Holy, Holy, Holy

by Ken Green

And one called to another and said: ‘Holy, holy, holy is the Lord of hosts; the whole earth is full of his glory’ ” (Isaiah 6:3)!

The very first rule, the commandment that earns the #1 spot, states who God is: “I am the Lord your God, who brought you out of the land of Egypt, out of the house of slavery. You shall have no other gods before me” (Exodus 20:2–3).

The world and much of the church have lost sight of this high and exalted view of God. We’ve grown cozy with God. We forget who He really is. We embrace the comfort of His nearness and ignore the fearfulness of His holiness. We emphasize the security of His love at the expense of His transcendence.

God is not “the man upstairs.” He’s not a mild, old grandfatherly type with a white beard. God dwells in unapproachable light. The Bible teaches that no one can see God and live. He is high and lifted up. He is ineffable glory.

We need a realistic view of God. Isaiah 6 helps us get it. God gave Isaiah a glimpse, just a glimpse, of who He is, and the prophet fell flat on his face. That singular experience marked Isaiah’s whole life, and his vision is one we desperately need today.

God is infinite holiness — immeasurable, unalterable, unfathomable, ineffable holiness. Isaiah wrote, “I saw the Lord sitting upon a throne, high and lifted up” (Isaiah 6:1). He is seated. He is not pacing back and forth. He is not wringing His hands. He is not struggling or searching. He is seated, settled, secure, certain. Why? Because He is in absolute control.

And standing above are the seraphim who serve Him. They are calling back and forth in an unceasing, antiphonal chorus. They could call out, “Merciful, merciful, merciful God!” or “Loving, loving, loving God!” But the words God chose to be spoken about Him are of His holiness. “Holy, holy, holy is the Lord of hosts; the whole earth is full of his glory!”

When the Hebrew people want to emphasize a word, they repeat it. Nowhere else in all of Scripture is an attribute repeated three times. Only this and only of God: He is “holy, holy, holy.”

The smoke rose quickly to veil Isaiah’s vision lest he be consumed in an instant by the moral perfection, the utter terror, the majestic power, and the unsearchable, unspeakable, infinite holiness of God.

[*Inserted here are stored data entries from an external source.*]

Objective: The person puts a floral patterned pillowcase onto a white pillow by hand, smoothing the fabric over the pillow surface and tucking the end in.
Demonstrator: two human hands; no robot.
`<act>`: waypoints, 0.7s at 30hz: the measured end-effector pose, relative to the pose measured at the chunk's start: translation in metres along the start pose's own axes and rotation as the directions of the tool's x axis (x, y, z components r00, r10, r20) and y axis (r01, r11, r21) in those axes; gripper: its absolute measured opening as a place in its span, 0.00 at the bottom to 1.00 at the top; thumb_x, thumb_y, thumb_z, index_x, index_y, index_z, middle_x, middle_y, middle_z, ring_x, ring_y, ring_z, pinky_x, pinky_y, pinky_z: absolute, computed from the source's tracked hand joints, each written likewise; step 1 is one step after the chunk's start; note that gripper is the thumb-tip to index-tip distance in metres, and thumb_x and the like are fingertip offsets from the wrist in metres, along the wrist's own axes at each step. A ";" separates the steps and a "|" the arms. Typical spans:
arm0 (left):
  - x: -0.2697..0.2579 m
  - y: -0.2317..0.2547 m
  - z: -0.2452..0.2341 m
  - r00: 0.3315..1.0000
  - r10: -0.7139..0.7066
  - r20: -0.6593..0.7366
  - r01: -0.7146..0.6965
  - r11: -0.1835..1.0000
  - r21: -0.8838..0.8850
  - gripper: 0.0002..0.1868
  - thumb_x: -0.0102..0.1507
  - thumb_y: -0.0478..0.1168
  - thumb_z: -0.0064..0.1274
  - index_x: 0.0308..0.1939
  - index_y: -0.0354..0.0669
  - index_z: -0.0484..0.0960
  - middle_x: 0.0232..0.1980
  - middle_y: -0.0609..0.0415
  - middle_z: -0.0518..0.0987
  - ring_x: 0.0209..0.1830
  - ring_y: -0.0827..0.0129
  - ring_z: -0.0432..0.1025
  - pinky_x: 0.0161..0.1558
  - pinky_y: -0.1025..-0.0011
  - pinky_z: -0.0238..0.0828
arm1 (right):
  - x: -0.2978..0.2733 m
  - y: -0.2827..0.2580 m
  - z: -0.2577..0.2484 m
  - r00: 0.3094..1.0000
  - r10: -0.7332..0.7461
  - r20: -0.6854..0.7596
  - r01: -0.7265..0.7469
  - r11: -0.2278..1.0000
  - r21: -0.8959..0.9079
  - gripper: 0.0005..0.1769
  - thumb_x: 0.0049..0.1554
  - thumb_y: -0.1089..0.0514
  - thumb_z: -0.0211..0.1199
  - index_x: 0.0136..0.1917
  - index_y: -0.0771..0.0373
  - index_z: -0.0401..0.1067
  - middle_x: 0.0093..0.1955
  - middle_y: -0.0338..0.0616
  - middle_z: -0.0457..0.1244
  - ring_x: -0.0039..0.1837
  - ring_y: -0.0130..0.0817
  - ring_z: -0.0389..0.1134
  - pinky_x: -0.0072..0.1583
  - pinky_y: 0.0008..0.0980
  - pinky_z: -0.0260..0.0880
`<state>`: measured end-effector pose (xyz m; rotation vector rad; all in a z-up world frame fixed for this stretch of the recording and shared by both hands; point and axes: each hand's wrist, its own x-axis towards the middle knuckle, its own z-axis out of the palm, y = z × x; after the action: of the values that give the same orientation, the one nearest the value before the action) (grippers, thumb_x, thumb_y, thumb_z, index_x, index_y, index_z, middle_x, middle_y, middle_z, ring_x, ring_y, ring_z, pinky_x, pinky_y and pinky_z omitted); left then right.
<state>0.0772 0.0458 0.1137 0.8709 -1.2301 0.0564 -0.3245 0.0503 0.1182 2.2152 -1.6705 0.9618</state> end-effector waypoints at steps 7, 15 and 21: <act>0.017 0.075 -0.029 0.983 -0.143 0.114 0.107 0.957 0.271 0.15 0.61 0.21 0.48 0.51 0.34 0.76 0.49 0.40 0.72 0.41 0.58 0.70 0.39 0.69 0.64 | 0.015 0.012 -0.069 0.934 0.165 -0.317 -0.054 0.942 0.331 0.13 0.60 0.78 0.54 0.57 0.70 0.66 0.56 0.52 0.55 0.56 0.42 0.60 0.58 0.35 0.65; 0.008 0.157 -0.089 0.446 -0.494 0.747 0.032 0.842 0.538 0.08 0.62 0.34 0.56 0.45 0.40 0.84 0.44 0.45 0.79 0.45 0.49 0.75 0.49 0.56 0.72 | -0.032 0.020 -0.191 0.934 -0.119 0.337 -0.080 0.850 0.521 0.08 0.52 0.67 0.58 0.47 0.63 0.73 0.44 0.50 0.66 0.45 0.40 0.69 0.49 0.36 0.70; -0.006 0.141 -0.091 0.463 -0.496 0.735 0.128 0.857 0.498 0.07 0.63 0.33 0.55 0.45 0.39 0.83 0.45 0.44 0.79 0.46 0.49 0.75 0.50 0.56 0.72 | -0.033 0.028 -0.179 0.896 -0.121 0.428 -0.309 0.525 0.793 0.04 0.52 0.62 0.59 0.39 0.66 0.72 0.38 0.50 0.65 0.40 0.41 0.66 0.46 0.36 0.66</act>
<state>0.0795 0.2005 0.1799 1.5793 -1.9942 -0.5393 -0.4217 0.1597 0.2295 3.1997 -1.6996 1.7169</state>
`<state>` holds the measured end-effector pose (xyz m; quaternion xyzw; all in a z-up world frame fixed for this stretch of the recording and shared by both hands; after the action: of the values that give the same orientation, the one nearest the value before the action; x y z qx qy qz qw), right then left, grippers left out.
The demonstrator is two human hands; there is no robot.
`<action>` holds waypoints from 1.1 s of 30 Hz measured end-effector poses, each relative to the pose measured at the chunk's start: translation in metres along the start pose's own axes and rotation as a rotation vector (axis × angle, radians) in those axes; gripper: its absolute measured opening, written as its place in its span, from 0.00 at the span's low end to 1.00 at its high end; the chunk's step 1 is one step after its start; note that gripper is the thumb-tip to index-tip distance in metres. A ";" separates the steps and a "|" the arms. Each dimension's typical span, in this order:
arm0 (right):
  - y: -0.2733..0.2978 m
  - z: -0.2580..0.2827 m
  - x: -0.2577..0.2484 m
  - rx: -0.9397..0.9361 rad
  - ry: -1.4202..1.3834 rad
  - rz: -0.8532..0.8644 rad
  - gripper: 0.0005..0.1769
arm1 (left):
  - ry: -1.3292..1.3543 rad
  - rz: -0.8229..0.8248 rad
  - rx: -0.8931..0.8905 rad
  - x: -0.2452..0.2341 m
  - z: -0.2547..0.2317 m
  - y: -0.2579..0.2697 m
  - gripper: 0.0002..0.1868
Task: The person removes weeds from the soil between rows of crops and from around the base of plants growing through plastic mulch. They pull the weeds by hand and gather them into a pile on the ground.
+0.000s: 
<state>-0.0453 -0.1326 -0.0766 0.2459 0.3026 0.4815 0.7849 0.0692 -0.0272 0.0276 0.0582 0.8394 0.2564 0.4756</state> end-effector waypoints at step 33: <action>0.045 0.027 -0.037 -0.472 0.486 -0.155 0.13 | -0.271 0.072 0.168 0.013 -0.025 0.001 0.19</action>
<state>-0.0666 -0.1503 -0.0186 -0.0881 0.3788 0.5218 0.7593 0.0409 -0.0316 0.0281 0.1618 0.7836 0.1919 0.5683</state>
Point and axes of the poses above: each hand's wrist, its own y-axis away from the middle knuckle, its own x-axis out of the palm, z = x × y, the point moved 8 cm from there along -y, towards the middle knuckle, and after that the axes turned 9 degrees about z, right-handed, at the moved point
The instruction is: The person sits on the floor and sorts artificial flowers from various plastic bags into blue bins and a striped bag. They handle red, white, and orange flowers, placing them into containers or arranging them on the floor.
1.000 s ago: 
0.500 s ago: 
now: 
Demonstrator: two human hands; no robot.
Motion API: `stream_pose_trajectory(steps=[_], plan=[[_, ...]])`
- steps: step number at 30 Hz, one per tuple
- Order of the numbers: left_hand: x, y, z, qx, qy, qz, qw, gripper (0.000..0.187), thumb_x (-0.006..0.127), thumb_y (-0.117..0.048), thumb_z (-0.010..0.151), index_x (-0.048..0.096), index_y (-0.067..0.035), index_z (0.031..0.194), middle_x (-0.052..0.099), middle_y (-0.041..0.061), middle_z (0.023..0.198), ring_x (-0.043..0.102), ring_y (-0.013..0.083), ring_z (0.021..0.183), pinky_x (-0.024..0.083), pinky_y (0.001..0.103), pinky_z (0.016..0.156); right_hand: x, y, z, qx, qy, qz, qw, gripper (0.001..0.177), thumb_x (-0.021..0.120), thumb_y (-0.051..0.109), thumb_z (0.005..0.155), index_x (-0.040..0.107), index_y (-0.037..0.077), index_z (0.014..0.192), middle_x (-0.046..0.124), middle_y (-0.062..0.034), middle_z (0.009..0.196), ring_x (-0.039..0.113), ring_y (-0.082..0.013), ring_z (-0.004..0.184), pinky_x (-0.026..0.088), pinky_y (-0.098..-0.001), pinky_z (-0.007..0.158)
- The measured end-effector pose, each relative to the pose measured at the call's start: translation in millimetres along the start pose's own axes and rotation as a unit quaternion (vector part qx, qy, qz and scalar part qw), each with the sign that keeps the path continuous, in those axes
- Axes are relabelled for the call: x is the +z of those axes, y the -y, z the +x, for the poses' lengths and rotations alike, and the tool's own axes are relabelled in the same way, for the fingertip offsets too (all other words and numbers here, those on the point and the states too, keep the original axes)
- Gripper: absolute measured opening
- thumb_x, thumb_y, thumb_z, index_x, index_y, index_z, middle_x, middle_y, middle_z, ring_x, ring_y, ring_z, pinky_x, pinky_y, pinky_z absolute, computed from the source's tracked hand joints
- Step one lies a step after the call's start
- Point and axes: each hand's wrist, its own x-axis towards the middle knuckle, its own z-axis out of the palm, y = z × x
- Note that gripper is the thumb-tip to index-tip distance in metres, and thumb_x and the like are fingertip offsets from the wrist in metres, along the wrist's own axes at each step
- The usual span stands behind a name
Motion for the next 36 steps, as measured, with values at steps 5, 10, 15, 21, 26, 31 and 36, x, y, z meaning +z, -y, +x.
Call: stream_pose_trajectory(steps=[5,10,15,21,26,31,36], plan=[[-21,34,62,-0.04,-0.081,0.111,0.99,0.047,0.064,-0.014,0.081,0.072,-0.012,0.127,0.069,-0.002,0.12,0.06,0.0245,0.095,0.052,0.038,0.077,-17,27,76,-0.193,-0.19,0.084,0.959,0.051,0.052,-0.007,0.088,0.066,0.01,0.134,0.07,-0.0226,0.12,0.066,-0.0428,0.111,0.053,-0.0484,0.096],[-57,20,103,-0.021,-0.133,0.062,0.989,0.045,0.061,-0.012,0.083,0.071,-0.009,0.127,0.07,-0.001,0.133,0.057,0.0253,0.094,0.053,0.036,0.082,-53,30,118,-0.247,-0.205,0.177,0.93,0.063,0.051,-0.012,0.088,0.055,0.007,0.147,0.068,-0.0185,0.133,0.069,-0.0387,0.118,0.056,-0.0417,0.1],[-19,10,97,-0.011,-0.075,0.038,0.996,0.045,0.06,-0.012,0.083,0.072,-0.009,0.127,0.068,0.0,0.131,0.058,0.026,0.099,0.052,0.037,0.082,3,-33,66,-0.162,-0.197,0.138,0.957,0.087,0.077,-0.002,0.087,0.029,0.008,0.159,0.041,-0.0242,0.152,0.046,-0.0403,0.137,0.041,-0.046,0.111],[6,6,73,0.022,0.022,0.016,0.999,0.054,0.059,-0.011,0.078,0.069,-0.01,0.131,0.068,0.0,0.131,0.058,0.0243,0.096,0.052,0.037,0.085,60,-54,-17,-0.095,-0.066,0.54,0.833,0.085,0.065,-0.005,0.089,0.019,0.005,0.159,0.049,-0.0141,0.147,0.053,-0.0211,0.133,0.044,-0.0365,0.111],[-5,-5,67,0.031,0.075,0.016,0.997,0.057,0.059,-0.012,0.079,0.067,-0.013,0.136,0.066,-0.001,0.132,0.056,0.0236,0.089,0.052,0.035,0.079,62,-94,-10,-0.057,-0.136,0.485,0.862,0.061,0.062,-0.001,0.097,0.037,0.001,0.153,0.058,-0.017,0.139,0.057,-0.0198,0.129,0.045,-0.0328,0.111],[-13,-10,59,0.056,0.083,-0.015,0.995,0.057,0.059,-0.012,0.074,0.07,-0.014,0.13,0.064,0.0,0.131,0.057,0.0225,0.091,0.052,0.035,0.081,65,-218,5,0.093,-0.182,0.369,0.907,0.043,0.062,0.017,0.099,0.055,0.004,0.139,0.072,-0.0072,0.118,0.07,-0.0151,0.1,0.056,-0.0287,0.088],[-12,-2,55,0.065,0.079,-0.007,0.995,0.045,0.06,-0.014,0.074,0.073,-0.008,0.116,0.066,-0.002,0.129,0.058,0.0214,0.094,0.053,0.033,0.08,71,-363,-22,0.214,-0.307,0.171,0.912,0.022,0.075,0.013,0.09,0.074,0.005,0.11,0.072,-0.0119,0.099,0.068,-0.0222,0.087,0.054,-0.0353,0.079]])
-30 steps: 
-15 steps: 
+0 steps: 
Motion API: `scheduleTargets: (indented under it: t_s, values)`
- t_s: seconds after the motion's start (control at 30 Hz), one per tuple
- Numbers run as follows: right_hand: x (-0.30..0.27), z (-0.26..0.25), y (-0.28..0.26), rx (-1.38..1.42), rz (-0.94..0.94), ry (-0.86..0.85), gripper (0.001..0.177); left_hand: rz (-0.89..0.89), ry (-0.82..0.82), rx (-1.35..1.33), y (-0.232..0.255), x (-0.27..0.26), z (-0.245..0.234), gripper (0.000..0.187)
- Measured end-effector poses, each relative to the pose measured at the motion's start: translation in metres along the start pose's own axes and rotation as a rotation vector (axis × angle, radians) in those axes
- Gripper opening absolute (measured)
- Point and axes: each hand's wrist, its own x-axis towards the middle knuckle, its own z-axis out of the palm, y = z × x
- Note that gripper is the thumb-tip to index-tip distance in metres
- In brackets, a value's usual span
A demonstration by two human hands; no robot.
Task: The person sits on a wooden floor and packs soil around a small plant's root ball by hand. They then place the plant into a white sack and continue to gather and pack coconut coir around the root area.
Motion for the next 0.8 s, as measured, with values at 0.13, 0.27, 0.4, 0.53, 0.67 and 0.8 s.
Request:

When we grasp who God is, we also see our sinfulness. God’s infinite holiness casts our dirty sinfulness into stark relief. Isaiah was broken by this. “Woe is me!” he cried “for I am lost; for I am a man of unclean lips, and I dwell in the midst of a people of unclean lips; for my eyes have seen the King, the Lord of hosts” (Isaiah 6:5)! The phrase means, “I’m dead. Done for. Silenced.

Bankrupt. Ruined.” Before the holiness of Almighty God, we realize how unclean we are.

How tragic if the story ended there. But once Isaiah saw God for who He really is, the poor prophet was primed for mercy. Then one of the seraphim flew to Isaiah, lifted a burning coal to his lips, and purged him of sin. We are only prepared to receive and comprehend the grace of God when we have understood His infinite holiness and our filthy sinfulness. Any presentation of the gospel that leaves that out is incomplete. It’s the holiness of God that casts us upon His mercy. Only when we have a right view of the holy God do we begin to see clearly.